Only one stretch of the listing below is wanted. Begin at the line that has "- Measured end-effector", stop after the line that has "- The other", and repeat every line in between exactly.

- _Available data_:
-=-=-=-=-

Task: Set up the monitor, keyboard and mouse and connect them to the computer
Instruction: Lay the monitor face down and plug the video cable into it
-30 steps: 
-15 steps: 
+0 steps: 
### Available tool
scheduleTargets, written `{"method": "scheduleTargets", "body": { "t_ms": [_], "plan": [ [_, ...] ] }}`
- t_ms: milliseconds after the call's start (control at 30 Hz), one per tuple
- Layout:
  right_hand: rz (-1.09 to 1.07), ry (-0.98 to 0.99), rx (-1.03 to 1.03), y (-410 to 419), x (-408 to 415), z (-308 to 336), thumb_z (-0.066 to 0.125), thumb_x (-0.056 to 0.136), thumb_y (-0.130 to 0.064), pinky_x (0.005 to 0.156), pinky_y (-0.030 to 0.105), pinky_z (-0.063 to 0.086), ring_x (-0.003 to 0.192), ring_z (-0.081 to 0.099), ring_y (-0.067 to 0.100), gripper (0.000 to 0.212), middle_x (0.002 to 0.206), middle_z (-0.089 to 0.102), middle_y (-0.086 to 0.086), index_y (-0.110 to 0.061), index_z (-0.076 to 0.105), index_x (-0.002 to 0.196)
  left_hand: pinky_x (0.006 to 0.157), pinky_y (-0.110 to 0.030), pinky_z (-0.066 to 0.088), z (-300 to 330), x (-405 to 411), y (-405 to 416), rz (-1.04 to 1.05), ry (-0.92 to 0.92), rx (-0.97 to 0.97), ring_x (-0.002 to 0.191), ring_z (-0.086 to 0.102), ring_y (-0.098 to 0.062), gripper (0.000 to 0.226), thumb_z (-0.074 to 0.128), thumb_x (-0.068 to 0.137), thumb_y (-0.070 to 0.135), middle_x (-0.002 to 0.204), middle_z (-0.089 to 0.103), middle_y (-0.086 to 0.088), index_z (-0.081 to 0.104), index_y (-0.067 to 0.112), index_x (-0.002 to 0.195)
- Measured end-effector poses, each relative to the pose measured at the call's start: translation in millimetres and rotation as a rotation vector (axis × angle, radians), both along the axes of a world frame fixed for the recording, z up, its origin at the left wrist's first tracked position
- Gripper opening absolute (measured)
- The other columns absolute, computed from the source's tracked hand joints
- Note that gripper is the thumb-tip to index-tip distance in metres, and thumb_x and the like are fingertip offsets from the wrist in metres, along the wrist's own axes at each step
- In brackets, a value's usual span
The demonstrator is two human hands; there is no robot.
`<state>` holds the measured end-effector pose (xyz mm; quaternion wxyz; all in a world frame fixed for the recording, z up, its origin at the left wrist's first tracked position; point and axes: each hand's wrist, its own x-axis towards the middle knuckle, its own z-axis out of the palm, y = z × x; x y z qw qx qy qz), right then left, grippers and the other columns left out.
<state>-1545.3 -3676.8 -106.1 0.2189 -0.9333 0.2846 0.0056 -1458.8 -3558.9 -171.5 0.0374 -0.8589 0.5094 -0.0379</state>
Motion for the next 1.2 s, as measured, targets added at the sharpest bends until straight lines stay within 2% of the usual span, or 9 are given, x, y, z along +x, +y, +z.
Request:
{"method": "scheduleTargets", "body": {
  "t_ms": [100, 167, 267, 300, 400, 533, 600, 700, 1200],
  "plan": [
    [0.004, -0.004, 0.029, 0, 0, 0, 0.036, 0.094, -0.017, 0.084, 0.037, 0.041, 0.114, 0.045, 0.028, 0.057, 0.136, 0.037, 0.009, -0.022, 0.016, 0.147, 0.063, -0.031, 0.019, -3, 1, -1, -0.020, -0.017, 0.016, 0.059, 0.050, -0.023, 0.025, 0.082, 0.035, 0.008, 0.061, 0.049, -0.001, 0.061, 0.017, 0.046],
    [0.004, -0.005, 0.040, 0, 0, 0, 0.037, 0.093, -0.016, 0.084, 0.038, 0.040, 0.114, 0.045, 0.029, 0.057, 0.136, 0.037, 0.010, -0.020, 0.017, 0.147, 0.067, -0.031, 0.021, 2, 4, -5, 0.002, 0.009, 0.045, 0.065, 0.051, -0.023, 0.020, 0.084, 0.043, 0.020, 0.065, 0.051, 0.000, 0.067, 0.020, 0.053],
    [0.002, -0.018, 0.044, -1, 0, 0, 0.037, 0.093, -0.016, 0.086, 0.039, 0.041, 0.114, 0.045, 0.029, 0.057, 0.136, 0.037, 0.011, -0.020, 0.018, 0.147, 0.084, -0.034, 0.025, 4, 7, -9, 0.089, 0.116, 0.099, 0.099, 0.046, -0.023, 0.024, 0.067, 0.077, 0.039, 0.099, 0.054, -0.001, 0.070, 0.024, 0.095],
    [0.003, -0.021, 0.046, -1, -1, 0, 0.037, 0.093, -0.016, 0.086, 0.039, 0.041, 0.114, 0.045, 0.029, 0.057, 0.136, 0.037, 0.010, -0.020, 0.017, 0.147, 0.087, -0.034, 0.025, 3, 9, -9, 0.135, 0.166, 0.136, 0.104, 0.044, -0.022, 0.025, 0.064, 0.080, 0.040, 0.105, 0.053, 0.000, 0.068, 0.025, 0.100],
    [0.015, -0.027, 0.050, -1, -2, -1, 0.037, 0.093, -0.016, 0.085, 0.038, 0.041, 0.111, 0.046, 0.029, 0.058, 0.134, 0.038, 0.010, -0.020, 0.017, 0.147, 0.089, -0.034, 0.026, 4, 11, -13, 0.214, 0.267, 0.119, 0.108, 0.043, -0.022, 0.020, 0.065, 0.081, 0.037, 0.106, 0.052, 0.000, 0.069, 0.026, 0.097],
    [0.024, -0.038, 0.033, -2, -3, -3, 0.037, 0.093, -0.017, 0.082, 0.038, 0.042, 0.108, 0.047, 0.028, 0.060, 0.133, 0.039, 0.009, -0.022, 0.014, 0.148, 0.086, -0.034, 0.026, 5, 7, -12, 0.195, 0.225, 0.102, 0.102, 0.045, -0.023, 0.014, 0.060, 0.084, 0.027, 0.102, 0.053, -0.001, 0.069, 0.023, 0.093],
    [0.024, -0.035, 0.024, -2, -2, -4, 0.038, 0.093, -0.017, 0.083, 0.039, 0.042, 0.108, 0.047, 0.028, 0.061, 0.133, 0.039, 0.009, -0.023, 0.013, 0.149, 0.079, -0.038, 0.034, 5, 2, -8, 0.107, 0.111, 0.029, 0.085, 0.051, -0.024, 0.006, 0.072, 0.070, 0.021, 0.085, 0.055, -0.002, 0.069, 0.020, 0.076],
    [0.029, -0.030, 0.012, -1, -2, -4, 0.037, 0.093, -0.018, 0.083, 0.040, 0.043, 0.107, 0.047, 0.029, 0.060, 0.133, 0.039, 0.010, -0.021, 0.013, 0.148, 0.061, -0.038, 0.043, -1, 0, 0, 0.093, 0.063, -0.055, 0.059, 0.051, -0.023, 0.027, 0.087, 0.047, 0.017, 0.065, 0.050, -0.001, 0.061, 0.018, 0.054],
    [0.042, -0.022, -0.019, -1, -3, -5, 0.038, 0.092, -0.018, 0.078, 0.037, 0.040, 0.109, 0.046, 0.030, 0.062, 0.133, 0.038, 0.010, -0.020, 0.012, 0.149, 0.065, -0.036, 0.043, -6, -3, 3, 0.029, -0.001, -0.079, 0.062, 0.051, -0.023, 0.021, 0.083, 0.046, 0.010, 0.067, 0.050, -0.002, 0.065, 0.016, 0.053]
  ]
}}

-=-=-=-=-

- _Result for this task_:
- Measured end-effector poses, each relative to the pose measured at the call's start: translation in millimetres and rotation as a rotation vector (axis × angle, radians), both along the axes of a world frame fixed for the recording, z up, its origin at the left wrist's first tracked position
- Gripper opening absolute (measured)
- The other columns absolute, computed from the source's tracked hand joints

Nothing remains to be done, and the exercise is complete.